→ **EXERCISE BRIEF**
Each line in the records below, from the one that contains "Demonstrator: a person" to the one that contains "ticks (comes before", should be reproduced exactly, the first and last included.

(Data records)

____________

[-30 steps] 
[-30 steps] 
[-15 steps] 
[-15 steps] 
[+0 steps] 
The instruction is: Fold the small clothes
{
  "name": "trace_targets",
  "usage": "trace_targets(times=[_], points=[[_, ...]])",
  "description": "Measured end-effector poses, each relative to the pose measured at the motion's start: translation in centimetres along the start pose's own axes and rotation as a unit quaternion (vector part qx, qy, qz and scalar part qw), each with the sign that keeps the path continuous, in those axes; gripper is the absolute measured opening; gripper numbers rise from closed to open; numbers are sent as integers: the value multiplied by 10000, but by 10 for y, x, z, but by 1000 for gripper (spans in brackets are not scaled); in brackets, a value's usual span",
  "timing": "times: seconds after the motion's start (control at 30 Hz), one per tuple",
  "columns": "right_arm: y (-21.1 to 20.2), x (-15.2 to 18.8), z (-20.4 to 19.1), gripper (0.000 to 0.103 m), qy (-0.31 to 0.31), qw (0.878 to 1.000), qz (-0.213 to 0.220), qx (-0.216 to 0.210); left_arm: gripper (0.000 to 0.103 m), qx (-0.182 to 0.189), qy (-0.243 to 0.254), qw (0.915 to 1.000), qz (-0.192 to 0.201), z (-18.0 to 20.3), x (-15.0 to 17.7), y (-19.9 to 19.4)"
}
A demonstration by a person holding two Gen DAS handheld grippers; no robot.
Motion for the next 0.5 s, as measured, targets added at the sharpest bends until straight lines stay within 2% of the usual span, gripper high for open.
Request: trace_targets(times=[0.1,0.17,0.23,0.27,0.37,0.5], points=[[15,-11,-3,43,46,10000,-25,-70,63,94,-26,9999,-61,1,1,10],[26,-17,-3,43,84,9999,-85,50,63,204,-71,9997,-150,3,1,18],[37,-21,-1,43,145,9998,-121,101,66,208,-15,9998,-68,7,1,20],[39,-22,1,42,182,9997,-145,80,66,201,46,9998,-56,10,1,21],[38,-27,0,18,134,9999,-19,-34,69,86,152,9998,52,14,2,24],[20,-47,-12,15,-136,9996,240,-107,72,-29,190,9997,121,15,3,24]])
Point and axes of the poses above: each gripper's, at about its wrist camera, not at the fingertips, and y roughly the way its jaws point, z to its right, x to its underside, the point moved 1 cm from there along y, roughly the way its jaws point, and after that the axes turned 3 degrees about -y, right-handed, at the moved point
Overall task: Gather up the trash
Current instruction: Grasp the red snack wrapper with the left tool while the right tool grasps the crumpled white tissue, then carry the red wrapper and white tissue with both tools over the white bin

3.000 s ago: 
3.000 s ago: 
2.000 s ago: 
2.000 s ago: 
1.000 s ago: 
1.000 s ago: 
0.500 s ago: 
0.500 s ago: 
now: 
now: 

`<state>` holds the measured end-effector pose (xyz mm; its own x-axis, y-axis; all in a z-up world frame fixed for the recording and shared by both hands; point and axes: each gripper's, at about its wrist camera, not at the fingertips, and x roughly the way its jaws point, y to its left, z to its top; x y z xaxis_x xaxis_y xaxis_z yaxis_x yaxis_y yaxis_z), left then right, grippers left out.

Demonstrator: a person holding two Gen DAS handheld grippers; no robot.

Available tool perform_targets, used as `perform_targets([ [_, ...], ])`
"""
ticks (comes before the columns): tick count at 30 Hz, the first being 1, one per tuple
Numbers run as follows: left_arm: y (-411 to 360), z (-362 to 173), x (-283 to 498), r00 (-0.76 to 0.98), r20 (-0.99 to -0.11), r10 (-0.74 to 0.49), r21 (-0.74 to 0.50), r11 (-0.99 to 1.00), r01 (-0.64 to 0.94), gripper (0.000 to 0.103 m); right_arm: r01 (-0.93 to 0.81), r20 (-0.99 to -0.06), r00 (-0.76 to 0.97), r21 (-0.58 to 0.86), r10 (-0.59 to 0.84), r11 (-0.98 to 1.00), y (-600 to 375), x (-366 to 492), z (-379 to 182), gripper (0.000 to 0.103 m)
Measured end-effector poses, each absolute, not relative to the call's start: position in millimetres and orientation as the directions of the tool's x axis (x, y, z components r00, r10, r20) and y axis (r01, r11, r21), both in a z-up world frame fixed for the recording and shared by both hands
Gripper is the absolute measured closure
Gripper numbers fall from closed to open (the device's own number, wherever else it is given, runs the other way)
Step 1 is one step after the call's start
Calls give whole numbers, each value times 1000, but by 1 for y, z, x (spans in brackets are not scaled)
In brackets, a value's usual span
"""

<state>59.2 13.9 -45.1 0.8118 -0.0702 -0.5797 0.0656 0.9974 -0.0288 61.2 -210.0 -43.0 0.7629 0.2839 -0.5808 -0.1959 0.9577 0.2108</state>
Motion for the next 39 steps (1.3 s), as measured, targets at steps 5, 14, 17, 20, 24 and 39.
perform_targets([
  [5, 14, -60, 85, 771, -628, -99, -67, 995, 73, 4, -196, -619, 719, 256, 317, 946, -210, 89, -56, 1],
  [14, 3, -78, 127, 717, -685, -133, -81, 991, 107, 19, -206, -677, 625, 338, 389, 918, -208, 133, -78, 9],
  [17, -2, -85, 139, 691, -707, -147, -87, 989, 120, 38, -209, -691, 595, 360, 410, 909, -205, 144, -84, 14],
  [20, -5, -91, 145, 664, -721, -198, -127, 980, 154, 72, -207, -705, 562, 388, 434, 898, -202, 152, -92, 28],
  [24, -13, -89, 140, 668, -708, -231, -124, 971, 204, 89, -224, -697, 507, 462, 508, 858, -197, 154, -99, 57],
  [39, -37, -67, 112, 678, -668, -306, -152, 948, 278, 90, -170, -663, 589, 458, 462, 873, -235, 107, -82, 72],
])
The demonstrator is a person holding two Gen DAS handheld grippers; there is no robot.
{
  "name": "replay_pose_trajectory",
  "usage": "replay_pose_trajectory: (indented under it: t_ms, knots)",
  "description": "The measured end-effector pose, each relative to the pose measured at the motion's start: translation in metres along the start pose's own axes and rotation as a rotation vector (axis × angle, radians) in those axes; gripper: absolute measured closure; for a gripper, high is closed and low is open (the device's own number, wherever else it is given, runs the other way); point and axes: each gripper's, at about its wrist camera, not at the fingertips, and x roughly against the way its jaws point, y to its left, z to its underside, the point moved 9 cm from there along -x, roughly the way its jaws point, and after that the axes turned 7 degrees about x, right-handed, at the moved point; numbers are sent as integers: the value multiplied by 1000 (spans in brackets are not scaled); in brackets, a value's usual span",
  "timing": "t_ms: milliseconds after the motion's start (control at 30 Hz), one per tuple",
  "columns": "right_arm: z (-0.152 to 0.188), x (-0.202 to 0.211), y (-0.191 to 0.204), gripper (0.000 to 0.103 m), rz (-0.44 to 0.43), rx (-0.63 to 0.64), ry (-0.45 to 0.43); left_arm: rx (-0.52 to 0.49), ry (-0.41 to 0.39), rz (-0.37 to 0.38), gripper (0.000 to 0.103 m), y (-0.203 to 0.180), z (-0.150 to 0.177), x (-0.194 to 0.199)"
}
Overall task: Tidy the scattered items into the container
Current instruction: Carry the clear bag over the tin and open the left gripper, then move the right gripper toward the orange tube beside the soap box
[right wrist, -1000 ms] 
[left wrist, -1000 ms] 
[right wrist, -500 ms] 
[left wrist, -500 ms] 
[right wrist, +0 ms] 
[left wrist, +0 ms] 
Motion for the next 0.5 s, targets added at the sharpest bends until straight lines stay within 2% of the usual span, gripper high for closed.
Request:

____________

→ **REPLY TO THE TASK**
Demonstrator: a person holding two Gen DAS handheld grippers; no robot.

Available tool perform_targets, used as `perform_targets([ [_, ...], ])`
"""
ticks (comes before the columns): tick count at 30 Hz, the first being 1, one per tuple

No further response is needed.